Formulate a mathematical model for the treatment cost and the amount of YUK that will be discharged into Pristine Brook based on the wastewater allocations. This is best done with some equations and supporting text explaining the derivation. Make sure you include, as additional equations in the model, any needed constraints on relevant values. You can find some basics on writing mathematical equations using the LaTeX typesetting syntax here, and a cheatsheet with LaTeX commands can be found on the course website’s Resources page.

Problem 2.2

Implement your systems model as a Julia function which computes the resulting YUK discharge and cost for a particular treatment plan.
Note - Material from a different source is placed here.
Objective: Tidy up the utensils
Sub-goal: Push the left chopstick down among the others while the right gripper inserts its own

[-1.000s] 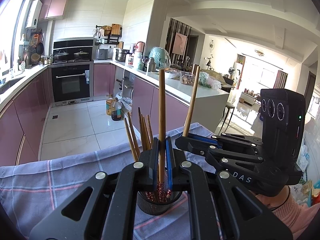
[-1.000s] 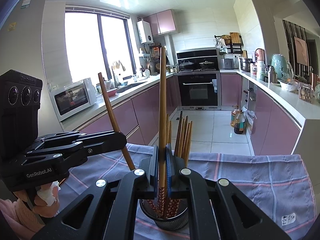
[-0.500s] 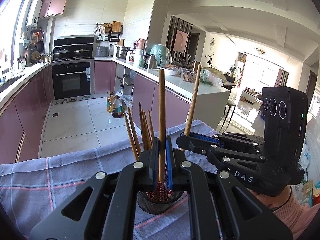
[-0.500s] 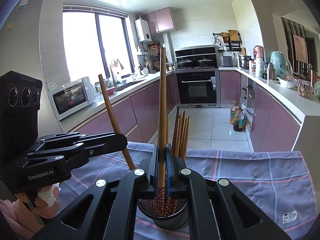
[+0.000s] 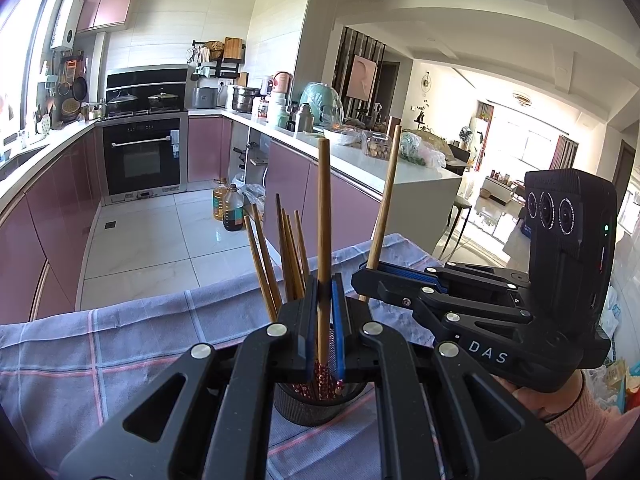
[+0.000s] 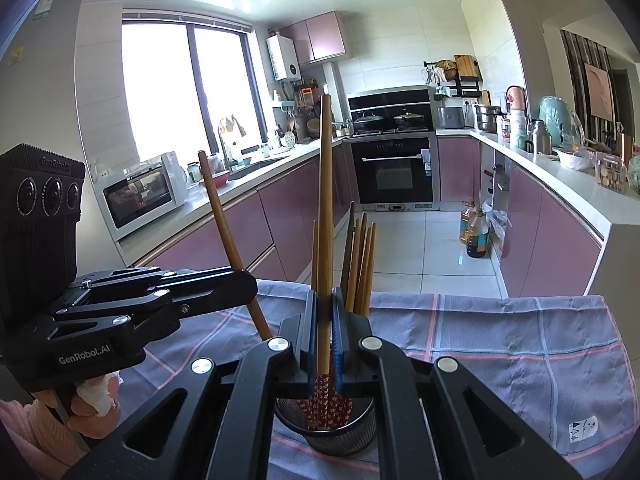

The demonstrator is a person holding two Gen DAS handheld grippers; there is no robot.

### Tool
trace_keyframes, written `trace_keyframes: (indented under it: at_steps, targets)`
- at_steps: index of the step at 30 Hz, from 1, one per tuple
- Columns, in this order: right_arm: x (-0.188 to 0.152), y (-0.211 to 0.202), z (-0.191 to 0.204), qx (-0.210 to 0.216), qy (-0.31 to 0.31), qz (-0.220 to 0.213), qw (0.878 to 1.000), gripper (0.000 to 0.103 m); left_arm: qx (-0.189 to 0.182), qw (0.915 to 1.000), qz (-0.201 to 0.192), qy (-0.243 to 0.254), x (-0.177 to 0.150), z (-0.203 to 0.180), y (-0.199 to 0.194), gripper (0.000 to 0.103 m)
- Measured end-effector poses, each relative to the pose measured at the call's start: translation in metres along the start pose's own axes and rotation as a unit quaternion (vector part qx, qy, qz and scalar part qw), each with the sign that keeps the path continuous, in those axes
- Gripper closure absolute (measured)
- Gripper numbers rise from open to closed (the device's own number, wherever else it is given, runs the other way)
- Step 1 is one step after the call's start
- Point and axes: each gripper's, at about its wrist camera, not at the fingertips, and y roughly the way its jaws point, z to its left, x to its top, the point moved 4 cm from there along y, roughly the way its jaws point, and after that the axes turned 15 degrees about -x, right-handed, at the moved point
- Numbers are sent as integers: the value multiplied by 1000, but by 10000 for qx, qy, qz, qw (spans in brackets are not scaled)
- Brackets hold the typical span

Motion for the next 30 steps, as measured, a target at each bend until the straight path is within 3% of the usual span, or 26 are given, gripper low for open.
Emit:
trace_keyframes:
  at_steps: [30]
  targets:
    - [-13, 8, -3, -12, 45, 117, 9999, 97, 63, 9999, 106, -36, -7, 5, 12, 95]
You can return multiple values from a function with a tuple, as in:

function multiple_return_values(x, y)
    return (x+y, x*y)
end

a, b = multiple_return_values(2, 5)
@show a;
@show b;
a = 7
b = 10

To evalute the function over vectors of inputs, you can broadcast the function by adding a decimal . before the function arguments and accessing the resulting values by writing a comprehension to loop over the individual outputs in the vector:

x = [1, 2, 3, 4, 5]
y = [6, 7, 8, 9, 10]

output = multiple_return_values.(x, y)
a = [out[1] for out in output]
b = [out[2] for out in output]
@show a;
@show b;
a = [7, 9, 11, 13, 15]
b = [6, 14, 24, 36, 50]

Make sure you comment your code appropriately to make it clear what is going on and why.

Problem 2.3

Use your function to experiment with 1,000 different combinations of wastewater discharge and treatment. You can do this with either a grid search or by sampling from a Dirichlet distribution (a \(\text{Dirichlet}(1, n)\) distribution will generate uniformly-weighted \(n\)-dimensional vectors whose components add up to 1; see the Distributions.jl documentation for how to sample from probability distributions in Julia). Plot the results of these experiments. Do any satisfy the YUK effluent standard (plot this as well as a dashed red line). What was the cost of solutions satisfying the standard? What can you say about the tradeoff between treatment cost and YUK discharge? You don’t have to find an “optimal” solution to this problem, but what do you think would be needed to find a better solution?

Problem 2.4

Find the strategies which minimize cost and YUK discharge (these will be different strategies) analytically and find the values of the objective metrics. Plot these values in the plot that you created for Problem 2.3. How do their values compare to the spread of values that you found in that problem? Would you select either of them (explain why or why not)?

References

List any external references consulted, including classmates.